Risk Associated With Treatments Intended For Other Species
If you plan to have your chicken residents live with another species, in addition to considering safety issues associated with any physical interactions between the two species, you’ll also want to consider whether or not this living arrangement will put the chickens in contact with substances that are not safe for them. There may be some treatments that are safe to use in a particular species that are not safe for others. Be sure to keep this in mind if using treatments your chicken residents may come into contact with. For some treatments, it may be safest to keep your chicken residents separate to prevent potential issues.
Additionally, if your setup is such that other residents may eat a chicken’s eggs, consider the potential risk involved if a resident eats an egg from a chicken who is currently on medication or has recently been on medication.
Consider The Individual
In addition to understanding who chickens are and what they need as a species, be sure to consider the specific individuals in your care- thinking about their unique personalities, histories, and preferences as well as their health care needs. As an example, consider ex-fighters. Ex-fighting birds have often been kept in close proximity, but just out of reach of other fighting birds, and may have been conditioned and trained specifically to react aggressively to other roosters in particular. This kind of conditioning is a major challenge when it comes to integrating ex-fighters with other roosters, and sometimes even other birds or other animals.

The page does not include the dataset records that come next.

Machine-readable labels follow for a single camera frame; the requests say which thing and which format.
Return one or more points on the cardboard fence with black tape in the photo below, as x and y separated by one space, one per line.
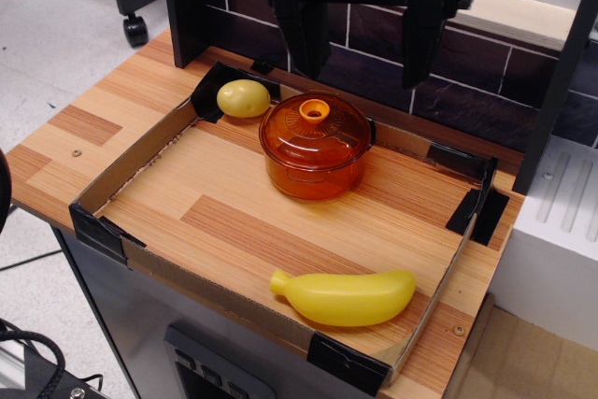
179 224

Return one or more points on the black office chair base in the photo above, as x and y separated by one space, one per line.
134 27

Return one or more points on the black vertical post right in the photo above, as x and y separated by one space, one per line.
555 96

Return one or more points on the black vertical post left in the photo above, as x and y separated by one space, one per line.
189 28

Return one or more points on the black vertical post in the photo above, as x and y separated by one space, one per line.
189 28
555 96

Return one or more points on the yellow toy banana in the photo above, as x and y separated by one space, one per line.
346 300

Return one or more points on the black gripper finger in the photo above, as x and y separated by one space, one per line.
304 25
423 26

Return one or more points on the orange transparent toy pot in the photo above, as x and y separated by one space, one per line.
314 185

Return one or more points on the orange transparent pot lid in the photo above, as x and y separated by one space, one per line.
315 131

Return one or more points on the grey oven control panel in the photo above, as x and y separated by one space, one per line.
203 373

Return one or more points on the yellow toy potato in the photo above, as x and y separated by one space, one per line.
243 99

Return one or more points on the white ridged sink drainer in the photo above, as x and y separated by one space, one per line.
567 190

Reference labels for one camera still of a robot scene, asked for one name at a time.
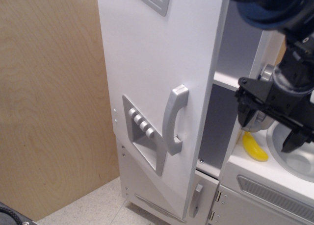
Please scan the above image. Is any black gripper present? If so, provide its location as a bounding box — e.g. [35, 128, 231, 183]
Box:
[235, 51, 314, 152]

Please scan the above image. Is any silver door handle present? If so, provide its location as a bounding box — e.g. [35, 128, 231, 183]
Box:
[162, 84, 189, 156]
[189, 183, 203, 218]

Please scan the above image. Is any white fridge door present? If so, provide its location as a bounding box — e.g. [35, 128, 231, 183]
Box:
[96, 0, 224, 222]
[116, 136, 220, 225]

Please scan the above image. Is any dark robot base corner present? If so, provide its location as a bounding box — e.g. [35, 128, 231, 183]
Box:
[0, 202, 37, 225]

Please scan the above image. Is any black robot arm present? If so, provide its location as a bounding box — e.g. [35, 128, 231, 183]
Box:
[233, 0, 314, 153]

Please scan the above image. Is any silver toy phone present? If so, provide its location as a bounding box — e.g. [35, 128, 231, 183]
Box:
[242, 64, 275, 133]

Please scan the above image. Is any yellow toy banana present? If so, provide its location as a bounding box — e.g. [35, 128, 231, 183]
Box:
[242, 132, 268, 162]

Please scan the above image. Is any silver sink basin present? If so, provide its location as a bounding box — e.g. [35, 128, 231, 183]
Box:
[266, 122, 314, 182]

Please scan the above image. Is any white toy kitchen cabinet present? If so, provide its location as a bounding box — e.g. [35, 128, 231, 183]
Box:
[197, 0, 314, 225]

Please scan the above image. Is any silver vent grille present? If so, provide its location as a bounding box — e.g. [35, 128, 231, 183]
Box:
[236, 175, 314, 224]

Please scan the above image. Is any silver ice dispenser panel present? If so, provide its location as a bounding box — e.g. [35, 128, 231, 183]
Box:
[122, 95, 167, 176]

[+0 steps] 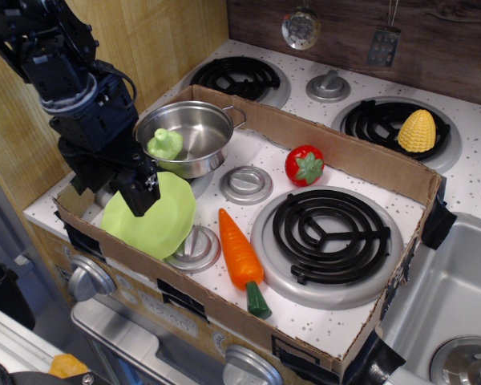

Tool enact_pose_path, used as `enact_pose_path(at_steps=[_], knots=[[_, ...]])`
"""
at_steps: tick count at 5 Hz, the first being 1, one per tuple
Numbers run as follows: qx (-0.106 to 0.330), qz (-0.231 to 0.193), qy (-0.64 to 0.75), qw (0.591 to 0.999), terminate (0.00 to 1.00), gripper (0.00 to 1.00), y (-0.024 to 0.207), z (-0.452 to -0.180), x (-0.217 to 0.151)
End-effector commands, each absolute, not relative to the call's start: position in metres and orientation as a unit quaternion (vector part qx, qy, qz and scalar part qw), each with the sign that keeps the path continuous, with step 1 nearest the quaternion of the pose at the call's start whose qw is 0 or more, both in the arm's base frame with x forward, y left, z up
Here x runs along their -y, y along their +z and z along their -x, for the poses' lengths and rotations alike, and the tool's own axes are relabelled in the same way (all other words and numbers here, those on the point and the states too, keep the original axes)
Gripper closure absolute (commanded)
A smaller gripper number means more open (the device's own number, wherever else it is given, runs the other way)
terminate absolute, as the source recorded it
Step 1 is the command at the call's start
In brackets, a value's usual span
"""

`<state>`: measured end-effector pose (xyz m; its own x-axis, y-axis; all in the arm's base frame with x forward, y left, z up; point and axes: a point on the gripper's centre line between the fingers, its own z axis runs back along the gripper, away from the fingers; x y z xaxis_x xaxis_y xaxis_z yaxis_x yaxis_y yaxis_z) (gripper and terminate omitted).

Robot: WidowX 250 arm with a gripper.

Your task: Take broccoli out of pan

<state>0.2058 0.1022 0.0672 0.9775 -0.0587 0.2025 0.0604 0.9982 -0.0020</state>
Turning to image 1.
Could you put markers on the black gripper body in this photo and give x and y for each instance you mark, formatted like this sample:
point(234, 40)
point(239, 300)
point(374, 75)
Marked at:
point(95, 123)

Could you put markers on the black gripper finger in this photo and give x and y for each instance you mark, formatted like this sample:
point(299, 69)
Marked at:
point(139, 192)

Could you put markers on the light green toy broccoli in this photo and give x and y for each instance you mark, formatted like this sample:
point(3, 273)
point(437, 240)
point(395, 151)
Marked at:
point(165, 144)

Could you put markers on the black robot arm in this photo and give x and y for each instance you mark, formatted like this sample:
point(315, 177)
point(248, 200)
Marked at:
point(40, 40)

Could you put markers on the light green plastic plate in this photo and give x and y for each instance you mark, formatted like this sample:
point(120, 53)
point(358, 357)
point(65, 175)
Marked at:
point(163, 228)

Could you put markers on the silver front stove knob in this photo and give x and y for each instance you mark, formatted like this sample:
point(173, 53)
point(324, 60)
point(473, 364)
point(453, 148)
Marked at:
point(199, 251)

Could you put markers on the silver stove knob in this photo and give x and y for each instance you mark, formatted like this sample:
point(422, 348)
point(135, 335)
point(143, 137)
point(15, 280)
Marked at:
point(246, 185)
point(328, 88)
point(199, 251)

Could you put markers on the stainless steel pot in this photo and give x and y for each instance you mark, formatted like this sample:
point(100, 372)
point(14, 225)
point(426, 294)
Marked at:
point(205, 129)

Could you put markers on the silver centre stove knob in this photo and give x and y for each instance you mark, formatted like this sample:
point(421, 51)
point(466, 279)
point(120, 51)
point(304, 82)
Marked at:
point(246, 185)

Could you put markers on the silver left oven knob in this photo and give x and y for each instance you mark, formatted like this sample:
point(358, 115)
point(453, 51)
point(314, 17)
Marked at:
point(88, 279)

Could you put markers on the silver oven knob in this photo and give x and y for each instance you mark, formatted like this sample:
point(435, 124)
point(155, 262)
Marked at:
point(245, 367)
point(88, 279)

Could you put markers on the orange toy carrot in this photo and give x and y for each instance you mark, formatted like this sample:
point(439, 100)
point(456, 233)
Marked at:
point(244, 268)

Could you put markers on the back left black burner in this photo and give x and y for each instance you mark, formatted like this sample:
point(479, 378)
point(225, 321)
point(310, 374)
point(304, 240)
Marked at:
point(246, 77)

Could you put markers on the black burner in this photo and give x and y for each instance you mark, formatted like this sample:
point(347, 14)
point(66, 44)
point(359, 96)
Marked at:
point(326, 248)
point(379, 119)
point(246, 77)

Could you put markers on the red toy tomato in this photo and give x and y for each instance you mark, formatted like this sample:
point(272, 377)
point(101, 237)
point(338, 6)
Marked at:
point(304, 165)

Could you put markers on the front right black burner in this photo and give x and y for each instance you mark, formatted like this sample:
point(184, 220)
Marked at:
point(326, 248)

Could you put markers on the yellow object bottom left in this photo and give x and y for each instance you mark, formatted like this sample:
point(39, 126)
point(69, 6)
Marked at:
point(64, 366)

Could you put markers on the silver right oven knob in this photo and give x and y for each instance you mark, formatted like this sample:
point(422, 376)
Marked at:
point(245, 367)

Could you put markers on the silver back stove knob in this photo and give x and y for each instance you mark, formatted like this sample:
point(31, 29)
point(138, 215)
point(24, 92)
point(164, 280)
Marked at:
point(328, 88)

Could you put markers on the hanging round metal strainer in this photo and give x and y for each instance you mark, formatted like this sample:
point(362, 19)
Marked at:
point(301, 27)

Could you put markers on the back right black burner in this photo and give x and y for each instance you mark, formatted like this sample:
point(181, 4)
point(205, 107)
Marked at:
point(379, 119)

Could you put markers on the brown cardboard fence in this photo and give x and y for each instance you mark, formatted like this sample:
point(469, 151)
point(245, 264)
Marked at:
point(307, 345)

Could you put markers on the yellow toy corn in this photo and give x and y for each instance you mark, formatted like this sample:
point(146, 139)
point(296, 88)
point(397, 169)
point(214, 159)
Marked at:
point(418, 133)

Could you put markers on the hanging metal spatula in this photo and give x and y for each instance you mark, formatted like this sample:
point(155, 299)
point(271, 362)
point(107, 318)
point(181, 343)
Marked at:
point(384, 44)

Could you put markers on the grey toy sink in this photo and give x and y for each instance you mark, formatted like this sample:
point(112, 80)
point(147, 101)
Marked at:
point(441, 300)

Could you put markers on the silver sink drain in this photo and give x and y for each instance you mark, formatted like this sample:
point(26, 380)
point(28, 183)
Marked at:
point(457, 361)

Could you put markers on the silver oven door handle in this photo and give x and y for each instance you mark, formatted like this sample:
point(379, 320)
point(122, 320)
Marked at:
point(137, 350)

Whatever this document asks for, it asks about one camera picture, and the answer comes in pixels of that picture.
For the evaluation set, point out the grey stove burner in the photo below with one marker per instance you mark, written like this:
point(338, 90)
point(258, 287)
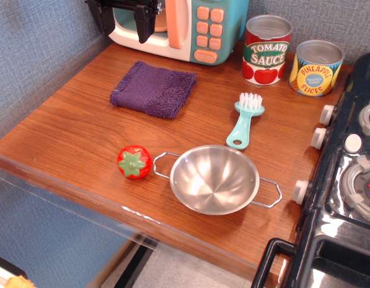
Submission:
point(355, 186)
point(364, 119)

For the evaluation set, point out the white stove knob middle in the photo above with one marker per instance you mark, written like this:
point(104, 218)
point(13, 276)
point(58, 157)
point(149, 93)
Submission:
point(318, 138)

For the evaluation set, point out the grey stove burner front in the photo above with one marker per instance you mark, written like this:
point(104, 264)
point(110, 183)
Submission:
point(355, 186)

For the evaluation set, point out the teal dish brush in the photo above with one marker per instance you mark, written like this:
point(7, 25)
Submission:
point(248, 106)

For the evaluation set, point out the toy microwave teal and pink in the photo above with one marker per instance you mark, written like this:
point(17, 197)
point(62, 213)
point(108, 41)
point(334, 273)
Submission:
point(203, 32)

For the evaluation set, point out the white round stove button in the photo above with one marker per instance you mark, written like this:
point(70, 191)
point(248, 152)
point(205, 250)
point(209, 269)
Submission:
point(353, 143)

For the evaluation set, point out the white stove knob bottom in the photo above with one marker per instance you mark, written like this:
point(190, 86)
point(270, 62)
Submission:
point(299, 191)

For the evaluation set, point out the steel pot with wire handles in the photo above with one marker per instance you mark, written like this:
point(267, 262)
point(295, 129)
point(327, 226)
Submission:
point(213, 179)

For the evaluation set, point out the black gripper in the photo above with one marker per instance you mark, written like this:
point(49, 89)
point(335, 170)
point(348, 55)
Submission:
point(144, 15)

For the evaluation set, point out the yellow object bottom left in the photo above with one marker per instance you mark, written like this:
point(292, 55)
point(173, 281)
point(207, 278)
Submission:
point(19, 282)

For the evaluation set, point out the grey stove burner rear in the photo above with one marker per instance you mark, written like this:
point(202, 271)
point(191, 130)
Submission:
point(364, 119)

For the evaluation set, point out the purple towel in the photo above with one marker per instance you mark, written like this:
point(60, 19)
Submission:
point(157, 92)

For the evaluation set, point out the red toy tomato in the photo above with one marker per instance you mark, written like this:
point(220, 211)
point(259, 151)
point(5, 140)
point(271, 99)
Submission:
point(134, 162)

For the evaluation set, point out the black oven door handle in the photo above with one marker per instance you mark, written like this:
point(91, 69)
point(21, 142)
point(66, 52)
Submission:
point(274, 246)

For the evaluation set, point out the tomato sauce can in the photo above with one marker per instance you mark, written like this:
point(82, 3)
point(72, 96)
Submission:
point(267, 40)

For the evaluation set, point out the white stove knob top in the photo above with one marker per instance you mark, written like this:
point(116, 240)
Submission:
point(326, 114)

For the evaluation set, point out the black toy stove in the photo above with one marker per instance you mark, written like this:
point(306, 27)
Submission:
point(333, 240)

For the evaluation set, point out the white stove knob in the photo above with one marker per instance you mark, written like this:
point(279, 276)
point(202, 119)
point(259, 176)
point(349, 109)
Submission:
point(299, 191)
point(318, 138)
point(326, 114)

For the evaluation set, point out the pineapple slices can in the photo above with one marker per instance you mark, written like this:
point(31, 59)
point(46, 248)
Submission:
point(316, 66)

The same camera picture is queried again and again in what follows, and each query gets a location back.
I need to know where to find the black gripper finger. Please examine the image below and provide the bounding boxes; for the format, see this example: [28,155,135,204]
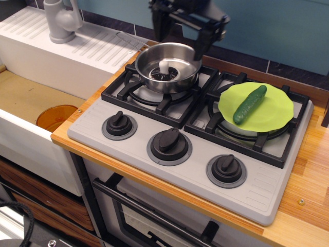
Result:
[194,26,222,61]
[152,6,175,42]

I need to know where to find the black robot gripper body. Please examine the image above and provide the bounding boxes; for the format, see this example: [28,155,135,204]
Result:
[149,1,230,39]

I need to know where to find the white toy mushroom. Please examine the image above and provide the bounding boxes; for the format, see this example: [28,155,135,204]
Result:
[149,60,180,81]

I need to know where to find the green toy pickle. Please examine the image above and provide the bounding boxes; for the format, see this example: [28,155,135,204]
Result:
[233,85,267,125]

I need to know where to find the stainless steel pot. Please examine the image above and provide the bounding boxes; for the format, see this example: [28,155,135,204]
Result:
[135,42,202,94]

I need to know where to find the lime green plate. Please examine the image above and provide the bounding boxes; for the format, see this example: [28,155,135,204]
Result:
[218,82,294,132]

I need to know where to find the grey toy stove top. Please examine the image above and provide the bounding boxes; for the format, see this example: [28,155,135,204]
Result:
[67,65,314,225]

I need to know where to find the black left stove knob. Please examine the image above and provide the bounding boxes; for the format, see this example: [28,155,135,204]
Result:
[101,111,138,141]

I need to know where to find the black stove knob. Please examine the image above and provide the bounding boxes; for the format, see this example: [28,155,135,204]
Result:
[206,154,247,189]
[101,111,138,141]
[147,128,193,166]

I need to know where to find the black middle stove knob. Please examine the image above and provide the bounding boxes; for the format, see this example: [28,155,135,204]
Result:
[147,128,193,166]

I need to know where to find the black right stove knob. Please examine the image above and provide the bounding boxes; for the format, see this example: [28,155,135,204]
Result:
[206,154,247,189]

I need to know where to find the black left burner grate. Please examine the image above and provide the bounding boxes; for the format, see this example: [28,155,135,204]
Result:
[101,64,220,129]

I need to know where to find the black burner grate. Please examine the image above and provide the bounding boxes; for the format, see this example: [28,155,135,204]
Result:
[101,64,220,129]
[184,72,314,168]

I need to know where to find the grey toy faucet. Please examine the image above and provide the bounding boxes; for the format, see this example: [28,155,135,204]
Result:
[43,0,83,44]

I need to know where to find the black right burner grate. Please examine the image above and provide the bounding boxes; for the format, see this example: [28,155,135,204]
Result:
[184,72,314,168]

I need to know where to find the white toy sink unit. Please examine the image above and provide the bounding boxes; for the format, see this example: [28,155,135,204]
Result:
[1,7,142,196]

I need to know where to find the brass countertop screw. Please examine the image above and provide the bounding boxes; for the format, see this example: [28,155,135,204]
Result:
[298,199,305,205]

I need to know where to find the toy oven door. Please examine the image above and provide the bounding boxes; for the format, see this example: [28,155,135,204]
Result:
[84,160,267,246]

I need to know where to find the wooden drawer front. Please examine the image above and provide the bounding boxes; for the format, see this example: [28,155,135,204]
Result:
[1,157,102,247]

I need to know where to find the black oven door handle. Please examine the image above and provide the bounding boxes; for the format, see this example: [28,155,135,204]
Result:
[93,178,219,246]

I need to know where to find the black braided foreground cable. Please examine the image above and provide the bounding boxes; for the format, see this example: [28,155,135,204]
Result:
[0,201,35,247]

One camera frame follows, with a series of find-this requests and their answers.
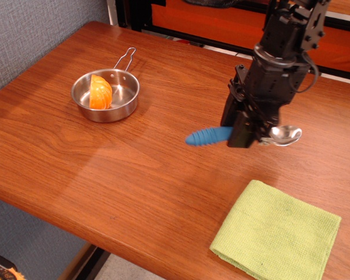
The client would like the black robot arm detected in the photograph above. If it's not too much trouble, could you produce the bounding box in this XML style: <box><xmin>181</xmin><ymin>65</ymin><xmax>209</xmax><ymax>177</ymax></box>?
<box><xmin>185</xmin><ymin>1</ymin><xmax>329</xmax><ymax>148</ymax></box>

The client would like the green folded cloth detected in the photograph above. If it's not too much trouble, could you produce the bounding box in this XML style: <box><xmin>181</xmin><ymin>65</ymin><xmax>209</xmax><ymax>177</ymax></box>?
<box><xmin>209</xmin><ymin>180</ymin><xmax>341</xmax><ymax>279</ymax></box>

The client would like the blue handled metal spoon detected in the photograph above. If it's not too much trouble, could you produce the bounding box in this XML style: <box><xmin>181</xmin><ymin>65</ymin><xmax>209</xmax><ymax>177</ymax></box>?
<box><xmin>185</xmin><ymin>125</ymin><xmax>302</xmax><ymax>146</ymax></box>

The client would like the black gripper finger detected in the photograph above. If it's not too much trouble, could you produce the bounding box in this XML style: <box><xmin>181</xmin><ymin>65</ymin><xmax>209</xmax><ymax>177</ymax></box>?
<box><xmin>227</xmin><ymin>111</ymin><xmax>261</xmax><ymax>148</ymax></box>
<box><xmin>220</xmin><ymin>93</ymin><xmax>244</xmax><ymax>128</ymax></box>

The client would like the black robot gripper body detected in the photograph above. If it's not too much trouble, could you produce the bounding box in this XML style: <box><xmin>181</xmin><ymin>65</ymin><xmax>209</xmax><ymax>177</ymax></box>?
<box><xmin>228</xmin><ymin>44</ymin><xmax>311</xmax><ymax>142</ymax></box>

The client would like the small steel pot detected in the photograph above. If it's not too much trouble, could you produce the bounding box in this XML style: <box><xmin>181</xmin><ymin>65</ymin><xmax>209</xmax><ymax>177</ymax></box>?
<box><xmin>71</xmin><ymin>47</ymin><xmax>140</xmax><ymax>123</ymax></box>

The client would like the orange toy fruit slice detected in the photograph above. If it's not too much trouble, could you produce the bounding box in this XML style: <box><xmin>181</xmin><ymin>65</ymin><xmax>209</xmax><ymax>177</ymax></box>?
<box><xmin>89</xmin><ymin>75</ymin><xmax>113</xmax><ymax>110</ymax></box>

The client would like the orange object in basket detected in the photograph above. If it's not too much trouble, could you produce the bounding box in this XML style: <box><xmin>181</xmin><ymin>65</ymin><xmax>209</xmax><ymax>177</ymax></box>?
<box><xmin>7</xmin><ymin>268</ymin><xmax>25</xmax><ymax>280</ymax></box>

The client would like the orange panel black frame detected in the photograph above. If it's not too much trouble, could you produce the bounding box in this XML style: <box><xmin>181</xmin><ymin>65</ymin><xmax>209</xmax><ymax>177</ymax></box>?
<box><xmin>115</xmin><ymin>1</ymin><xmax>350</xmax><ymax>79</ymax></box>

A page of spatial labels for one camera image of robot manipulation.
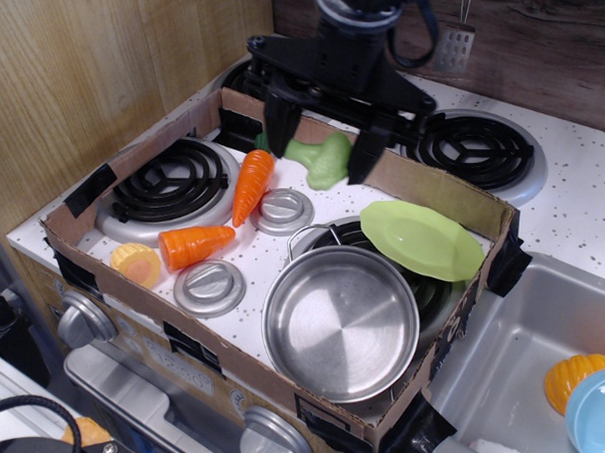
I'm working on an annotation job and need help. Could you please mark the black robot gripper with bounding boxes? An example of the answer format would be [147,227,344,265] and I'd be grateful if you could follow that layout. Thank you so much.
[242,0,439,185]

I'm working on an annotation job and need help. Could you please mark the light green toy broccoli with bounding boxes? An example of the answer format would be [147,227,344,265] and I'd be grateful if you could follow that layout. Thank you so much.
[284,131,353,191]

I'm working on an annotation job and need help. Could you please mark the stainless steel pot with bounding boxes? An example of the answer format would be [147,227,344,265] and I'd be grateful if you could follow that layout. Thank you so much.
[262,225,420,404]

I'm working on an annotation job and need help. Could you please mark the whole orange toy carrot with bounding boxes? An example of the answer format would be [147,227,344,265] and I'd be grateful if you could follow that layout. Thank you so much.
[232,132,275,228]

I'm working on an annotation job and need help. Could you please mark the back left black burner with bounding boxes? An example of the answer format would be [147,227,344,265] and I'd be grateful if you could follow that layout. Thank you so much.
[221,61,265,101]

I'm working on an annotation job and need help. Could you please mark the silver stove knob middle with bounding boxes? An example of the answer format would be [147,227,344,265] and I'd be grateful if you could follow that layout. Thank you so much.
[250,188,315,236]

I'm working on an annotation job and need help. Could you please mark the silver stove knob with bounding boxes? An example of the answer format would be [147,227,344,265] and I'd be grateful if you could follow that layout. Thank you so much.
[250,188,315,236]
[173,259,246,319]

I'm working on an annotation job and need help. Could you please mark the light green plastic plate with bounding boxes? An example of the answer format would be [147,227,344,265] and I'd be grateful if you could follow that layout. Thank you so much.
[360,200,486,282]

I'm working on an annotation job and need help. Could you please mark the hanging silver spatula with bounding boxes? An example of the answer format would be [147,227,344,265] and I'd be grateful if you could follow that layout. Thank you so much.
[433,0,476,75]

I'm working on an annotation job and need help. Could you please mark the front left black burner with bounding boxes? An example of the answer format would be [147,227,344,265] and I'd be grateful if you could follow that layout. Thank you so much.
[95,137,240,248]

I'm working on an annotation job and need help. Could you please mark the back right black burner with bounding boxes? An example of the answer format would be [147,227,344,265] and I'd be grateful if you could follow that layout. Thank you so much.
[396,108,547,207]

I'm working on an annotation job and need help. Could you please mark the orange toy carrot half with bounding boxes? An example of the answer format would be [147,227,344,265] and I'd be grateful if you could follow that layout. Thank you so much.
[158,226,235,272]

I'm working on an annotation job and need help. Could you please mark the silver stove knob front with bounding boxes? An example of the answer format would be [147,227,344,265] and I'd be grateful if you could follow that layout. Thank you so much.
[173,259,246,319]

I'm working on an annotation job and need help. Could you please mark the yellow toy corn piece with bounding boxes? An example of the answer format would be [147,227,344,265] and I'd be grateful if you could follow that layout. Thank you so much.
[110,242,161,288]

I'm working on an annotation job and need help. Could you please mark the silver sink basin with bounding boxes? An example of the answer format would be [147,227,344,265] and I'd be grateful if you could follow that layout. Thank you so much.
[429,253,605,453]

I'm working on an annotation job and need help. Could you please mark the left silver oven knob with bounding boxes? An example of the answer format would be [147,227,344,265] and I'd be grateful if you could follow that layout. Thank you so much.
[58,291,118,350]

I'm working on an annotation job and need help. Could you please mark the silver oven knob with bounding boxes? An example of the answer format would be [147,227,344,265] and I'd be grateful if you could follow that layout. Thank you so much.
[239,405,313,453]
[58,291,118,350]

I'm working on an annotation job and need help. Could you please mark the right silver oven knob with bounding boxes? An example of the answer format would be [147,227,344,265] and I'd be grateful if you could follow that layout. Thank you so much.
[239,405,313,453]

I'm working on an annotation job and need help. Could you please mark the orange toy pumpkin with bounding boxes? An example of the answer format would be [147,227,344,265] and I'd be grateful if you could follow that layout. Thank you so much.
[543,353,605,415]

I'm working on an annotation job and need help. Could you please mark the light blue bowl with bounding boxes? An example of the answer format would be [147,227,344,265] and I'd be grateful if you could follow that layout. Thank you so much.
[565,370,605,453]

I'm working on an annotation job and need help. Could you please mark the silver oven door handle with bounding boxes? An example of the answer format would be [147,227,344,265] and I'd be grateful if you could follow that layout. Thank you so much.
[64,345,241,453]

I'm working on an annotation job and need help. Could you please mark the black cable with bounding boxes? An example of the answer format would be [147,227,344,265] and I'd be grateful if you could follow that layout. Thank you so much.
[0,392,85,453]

The trauma that these birds have endured can be significant, and it can take a great deal of time and trust-building for them to recover. For ex-fighters, even being in eyesight and sometimes earshot of another rooster can be triggering or upsetting. In general, it is not recommended to attempt to house ex-fighters with other roosters for this reason. In cases such as these, it is important to respect their past experience and to offer them housing that honors their needs. This may include giving them their own separate housing space with visual barriers to block their view of other roosters.
That being said, these survivors are still flock animals by nature, and thus also have social needs. While it may not be possible for them to meet those needs being housed in flocks with other roosters, many ex-fighters (and game birds generally) do very well in monogamous pairs with a single hen or with a pair of hens. Generally speaking, they tend not to have a tendency to overmount their hen companions, although again, each bird is an individual and must be carefully observed with their flockmates in order to ensure every flock member’s safety and well-being. For ex-fighting roosters, another possibility can be living as house companions. While some ex-fighters may never wish to build trust with humans after their experiences, many do and become very loving companions. In such cases, it is possible to integrate such a bird into a home environment as a solo house rooster.
Ex-fighters are certainly not the only example of chickens who may require alternate housing to a traditional flock arrangement. Consider hens, for instance. Certain hens may have a tendency to bully other hens. Such a hen might be telling you that she’d like to be the focus of attention and in charge of her environment. She may also do very well as a house companion, versus a member of a traditional flock.
There’s a lot to consider when figuring out social groupings for sanctuary residents, and things can get even more complicated when you start thinking about how different species will do together. Be sure to consider the needs of all species involved and think about whether or not you can meet everyone’s needs and keep everyone safe in a mixed-species group.